▶ **What you should do**:
Count the lines in the records below that contain the word "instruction", and give only that number.

▶ **The data**:
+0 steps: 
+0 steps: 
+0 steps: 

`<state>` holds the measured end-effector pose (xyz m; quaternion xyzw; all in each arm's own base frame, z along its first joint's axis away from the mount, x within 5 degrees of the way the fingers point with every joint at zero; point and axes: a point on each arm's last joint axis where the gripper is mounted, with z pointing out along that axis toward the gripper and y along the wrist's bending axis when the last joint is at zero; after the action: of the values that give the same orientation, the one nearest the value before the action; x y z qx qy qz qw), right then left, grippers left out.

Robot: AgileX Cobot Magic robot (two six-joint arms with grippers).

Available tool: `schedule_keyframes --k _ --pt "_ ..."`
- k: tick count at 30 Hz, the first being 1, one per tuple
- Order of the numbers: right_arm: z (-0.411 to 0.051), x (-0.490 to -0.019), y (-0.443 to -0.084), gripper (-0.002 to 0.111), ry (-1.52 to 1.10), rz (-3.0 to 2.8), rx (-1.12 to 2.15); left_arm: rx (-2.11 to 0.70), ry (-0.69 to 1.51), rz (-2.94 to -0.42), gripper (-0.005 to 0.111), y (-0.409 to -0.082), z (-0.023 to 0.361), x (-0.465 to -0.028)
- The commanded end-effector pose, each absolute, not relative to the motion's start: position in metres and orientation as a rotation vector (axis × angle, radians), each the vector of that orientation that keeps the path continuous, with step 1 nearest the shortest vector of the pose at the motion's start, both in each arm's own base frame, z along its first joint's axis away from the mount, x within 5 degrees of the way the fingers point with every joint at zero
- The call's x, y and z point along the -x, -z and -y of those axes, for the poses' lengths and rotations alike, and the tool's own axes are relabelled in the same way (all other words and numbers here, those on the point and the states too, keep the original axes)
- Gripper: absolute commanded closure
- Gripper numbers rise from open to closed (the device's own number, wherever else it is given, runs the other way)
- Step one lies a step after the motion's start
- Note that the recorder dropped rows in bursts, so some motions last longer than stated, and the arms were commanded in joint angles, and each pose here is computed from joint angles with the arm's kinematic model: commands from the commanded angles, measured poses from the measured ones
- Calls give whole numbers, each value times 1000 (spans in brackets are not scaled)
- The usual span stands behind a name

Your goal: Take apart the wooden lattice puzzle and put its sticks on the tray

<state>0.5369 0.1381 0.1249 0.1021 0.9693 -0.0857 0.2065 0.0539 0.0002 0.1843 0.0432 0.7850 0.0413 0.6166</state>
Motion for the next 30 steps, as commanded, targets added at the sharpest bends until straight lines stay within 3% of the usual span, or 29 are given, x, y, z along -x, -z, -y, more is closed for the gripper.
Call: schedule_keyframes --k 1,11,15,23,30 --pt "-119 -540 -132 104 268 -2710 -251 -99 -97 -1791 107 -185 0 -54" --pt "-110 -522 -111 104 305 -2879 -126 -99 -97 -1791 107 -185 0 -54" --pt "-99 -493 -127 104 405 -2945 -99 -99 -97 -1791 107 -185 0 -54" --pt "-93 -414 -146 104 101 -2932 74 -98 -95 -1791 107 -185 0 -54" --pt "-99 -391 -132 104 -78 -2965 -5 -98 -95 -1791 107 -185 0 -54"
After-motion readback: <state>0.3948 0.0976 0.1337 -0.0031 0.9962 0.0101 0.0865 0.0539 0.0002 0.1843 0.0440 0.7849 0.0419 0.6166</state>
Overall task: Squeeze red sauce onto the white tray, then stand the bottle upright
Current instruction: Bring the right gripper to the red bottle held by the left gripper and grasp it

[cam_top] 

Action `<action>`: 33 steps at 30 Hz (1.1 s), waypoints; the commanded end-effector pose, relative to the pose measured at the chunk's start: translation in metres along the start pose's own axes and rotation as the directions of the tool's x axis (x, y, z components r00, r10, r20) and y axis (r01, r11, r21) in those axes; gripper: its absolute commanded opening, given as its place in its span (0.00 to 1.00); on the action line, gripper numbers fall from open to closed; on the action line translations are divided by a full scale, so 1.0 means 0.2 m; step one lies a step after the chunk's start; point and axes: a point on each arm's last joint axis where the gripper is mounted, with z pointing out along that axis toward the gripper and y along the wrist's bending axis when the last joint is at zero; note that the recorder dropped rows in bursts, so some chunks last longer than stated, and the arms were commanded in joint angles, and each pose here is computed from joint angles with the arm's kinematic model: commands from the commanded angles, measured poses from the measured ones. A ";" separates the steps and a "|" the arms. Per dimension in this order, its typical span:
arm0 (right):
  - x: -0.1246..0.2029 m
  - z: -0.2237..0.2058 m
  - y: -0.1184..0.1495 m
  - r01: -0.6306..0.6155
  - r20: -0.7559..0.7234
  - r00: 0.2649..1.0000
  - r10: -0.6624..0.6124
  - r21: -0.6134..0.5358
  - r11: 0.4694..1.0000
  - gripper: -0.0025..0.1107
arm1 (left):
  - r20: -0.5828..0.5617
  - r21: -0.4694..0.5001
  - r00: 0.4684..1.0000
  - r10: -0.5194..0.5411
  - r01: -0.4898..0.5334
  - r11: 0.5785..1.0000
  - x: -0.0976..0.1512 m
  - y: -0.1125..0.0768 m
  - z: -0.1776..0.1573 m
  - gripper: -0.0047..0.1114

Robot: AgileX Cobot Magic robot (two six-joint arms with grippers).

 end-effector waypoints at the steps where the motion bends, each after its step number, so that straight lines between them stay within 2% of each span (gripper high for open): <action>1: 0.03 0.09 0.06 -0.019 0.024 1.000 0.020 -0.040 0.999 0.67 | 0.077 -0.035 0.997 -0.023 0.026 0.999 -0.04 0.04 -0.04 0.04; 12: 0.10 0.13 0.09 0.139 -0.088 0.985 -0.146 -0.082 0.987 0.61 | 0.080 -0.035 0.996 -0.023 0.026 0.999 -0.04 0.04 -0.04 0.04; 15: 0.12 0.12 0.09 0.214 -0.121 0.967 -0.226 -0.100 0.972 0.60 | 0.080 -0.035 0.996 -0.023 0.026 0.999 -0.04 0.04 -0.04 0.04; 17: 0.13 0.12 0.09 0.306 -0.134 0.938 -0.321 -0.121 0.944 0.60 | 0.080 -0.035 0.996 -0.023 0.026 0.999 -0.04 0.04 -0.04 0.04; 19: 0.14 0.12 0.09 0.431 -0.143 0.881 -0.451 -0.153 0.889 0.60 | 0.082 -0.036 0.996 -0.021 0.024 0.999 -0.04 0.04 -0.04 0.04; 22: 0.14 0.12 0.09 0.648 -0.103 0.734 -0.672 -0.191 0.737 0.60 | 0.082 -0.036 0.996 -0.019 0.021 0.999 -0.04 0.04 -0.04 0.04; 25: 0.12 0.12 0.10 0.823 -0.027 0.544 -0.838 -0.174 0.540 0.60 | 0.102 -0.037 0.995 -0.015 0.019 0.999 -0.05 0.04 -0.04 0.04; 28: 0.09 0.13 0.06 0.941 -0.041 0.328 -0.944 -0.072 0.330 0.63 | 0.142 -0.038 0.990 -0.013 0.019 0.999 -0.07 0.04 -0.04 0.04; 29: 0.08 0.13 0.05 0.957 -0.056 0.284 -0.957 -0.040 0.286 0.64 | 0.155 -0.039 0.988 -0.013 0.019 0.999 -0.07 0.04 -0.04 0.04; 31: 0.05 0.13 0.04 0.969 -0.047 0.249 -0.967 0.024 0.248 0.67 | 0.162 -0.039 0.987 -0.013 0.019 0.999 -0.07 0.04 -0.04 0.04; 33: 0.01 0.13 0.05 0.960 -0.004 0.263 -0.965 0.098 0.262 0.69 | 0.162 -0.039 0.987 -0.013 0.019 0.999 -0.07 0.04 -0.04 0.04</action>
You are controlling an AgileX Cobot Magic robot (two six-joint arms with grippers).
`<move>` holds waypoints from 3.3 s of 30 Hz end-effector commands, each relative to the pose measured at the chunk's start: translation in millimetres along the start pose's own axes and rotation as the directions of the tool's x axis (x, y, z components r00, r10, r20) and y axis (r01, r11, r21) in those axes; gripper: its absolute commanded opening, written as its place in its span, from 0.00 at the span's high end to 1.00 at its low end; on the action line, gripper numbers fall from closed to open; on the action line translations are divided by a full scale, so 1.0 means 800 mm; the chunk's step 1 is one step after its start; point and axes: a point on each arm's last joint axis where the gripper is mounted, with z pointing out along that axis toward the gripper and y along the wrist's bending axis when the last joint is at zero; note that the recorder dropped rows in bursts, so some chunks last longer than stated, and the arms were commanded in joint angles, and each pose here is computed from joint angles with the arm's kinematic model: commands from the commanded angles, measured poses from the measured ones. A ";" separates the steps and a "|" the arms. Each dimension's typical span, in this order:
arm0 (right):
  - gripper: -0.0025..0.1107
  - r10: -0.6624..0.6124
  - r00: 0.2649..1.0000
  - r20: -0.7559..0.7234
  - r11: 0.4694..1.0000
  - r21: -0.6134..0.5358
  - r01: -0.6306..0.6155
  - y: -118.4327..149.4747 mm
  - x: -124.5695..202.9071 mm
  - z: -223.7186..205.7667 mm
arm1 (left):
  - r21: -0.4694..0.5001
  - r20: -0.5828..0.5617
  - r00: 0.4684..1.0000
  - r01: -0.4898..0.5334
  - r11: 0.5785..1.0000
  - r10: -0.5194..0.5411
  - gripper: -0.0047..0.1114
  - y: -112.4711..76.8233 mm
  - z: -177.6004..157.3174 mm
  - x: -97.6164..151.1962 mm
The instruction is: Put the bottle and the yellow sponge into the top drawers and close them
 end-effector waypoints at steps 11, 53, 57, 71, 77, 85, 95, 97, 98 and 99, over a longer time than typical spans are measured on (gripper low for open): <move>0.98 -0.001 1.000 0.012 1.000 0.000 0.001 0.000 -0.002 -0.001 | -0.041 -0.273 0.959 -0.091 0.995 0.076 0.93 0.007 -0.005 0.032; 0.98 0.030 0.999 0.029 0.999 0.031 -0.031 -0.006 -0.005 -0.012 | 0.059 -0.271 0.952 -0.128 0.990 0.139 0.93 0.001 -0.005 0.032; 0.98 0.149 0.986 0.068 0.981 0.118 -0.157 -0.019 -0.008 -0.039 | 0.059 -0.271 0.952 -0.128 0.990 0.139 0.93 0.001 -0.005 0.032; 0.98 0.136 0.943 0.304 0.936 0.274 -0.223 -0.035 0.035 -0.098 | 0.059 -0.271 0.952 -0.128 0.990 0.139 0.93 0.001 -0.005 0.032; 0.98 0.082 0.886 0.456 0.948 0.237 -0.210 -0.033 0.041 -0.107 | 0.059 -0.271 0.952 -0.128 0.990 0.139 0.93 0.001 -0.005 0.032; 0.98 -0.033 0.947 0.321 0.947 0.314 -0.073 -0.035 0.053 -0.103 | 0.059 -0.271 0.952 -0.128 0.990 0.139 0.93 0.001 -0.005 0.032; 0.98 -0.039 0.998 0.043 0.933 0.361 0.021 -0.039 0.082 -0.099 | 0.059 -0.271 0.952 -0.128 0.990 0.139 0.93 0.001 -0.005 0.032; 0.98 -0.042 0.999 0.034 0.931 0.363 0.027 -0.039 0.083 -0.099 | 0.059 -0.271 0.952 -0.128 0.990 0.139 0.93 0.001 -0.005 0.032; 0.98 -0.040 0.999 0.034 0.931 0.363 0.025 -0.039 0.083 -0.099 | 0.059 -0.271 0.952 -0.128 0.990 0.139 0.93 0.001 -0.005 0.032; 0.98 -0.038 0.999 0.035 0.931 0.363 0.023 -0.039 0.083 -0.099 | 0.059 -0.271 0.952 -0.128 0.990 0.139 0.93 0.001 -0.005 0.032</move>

▶ **Written reply**:
2